Exercise brief =
Would you please transcribe the records below from the line with "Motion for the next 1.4" through their final line, exactly and with no other lines?

Data =
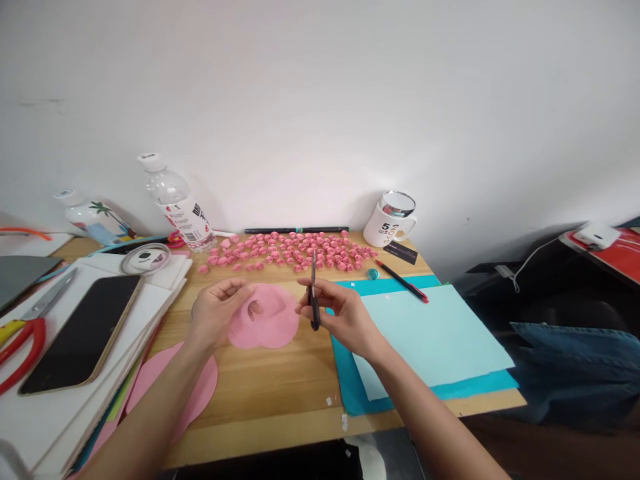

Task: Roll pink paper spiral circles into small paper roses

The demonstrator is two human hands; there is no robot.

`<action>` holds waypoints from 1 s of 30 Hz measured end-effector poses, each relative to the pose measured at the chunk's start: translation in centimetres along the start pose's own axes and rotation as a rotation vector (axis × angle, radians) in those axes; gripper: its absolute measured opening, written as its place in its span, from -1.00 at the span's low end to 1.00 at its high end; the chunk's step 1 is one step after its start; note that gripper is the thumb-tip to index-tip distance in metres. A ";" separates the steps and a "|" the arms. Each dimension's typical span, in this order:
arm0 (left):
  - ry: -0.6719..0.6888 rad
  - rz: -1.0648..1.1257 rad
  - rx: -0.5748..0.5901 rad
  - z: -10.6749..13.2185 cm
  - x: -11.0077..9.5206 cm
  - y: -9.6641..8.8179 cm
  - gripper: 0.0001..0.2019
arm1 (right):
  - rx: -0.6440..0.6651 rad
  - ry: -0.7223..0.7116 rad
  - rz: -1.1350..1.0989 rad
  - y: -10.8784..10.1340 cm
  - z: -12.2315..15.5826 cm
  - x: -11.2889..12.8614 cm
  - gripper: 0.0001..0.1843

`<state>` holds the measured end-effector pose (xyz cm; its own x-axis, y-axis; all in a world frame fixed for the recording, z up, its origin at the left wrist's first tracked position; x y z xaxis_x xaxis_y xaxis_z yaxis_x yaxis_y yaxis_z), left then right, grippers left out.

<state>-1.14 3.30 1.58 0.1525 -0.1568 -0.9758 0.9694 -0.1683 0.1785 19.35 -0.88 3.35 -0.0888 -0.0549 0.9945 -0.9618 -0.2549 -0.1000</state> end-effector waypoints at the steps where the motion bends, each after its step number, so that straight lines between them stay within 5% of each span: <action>1: 0.003 -0.001 0.009 0.0 -0.1 0.0 -0.80 | 0.036 -0.014 0.045 0.0 -0.3 0.2 -0.56; 6: 0.012 0.008 0.027 0.2 -0.5 0.0 -0.80 | 0.217 -0.068 0.372 -0.5 -1.4 1.1 -0.39; 8: 0.007 0.025 0.036 0.2 -0.6 0.1 -0.79 | 0.269 -0.045 0.406 -0.7 -1.8 1.3 -0.49; 17: -0.109 0.124 0.101 0.1 -0.3 0.2 -0.77 | 0.614 0.171 0.124 -0.5 -2.5 0.8 -0.54; 30: -0.161 0.100 0.102 0.2 -0.2 0.1 -0.74 | 0.650 0.269 0.120 -0.1 -2.2 0.9 -0.55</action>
<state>-1.13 3.15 1.81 0.2060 -0.3292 -0.9215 0.9253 -0.2408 0.2929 18.82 1.25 4.32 -0.3260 0.0999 0.9401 -0.5994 -0.7908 -0.1238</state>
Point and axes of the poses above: each hand's wrist, its own z-axis away from the middle knuckle, its own y-axis out of the palm, x = y × z, the point moved 3 cm from there along -z, towards the middle knuckle, and after that the axes turned 5 degrees about x, right-handed, at the moved point
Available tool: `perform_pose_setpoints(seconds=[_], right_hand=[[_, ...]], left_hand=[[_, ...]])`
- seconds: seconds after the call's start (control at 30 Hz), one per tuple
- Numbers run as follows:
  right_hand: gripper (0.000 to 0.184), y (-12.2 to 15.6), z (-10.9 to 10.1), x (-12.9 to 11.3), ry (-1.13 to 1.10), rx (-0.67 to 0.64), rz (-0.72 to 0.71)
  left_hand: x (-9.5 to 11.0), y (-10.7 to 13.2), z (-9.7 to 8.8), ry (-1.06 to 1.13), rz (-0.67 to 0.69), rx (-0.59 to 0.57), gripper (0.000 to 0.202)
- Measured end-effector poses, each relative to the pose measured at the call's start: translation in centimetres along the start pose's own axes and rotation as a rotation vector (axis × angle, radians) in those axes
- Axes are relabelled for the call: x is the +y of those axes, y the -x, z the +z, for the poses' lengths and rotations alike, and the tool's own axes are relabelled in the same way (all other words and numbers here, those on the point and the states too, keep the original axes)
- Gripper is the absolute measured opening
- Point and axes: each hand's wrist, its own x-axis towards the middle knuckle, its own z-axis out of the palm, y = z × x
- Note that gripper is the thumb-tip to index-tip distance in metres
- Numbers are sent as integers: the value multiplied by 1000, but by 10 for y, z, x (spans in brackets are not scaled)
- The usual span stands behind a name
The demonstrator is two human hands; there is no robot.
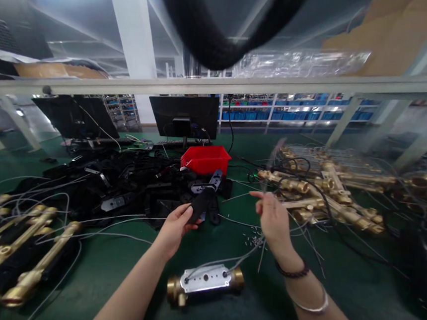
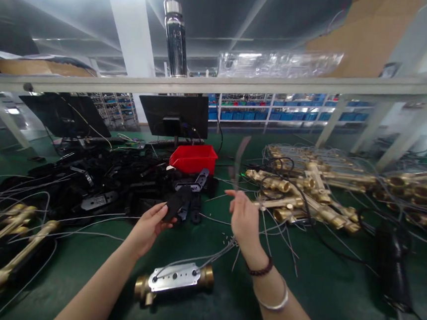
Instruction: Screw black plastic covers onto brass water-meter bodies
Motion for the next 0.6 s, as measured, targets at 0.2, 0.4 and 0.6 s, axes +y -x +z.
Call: perform_pose_setpoints(seconds=[0.2,0.4,0.6], right_hand=[[44,33,34,-10,73,-189,-1],[44,28,30,-14,-105,-263,227],[49,26,33,-11,-262,-275,415]], left_hand=[[-7,7,10,20,-100,-50,30],[-9,8,8,-206,38,-106,36],[-13,9,5,-471,330,-100,31]])
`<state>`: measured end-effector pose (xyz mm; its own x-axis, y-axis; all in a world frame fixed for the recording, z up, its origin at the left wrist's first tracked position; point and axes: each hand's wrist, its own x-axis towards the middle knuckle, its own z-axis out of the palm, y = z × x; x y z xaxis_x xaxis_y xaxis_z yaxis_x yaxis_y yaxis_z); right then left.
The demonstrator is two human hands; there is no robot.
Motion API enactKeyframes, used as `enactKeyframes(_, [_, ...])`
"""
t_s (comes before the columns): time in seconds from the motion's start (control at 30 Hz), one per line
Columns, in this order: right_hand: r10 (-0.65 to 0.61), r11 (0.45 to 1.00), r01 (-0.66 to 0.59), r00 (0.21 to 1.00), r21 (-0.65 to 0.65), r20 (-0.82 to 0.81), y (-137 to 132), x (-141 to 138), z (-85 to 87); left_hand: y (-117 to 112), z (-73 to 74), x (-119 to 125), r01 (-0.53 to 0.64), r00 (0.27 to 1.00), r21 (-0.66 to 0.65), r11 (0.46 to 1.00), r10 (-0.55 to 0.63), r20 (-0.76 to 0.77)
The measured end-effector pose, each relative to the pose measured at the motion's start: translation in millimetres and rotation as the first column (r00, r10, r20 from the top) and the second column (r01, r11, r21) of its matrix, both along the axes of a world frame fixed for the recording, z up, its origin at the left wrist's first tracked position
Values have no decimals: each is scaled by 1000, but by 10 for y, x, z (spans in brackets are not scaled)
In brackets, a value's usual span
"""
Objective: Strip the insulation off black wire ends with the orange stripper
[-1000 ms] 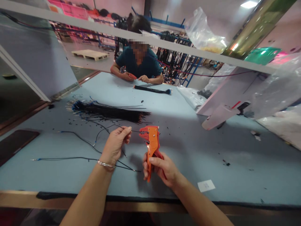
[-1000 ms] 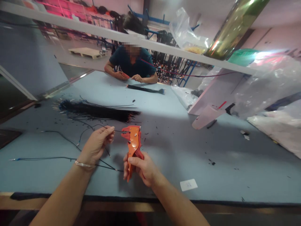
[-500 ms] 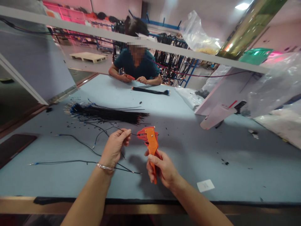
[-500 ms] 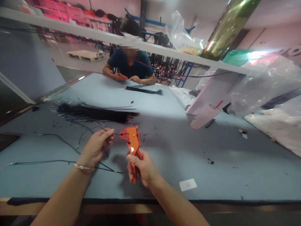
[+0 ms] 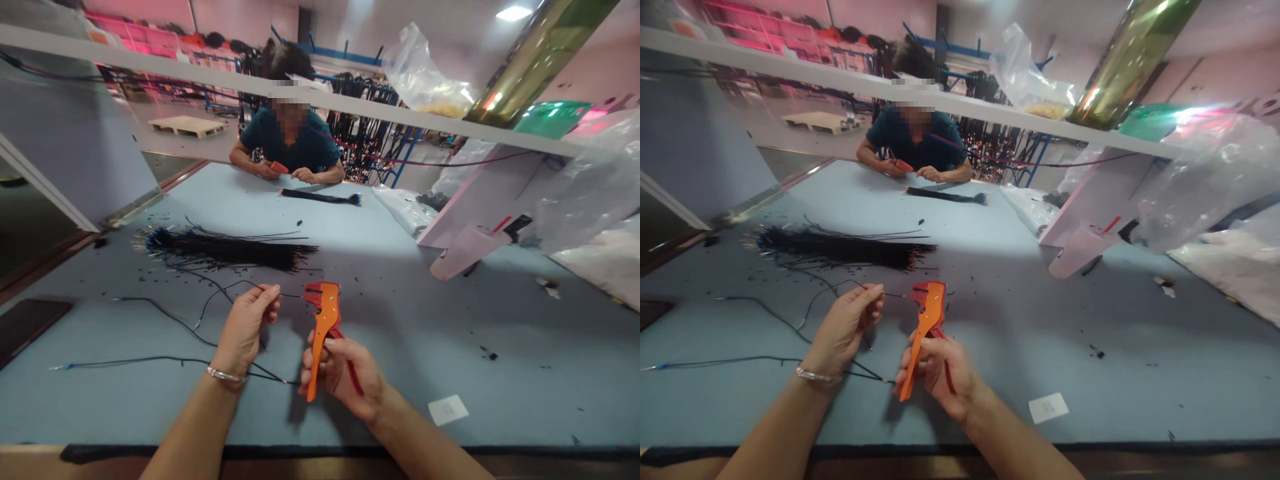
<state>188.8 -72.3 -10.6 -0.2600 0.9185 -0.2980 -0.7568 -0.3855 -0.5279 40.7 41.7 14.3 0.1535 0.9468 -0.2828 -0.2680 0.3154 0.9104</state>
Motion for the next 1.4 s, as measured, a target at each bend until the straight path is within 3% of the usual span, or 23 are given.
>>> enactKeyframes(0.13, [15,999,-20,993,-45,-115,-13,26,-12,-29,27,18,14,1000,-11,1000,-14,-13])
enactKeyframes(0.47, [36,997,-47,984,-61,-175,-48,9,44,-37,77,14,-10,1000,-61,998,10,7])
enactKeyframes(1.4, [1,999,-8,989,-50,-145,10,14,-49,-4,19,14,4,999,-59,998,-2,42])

Exercise result =
Motion for the next 1.4 s, as measured, a target at each bend until the straight path is within 3% of the usual span, or 23 are given.
>>> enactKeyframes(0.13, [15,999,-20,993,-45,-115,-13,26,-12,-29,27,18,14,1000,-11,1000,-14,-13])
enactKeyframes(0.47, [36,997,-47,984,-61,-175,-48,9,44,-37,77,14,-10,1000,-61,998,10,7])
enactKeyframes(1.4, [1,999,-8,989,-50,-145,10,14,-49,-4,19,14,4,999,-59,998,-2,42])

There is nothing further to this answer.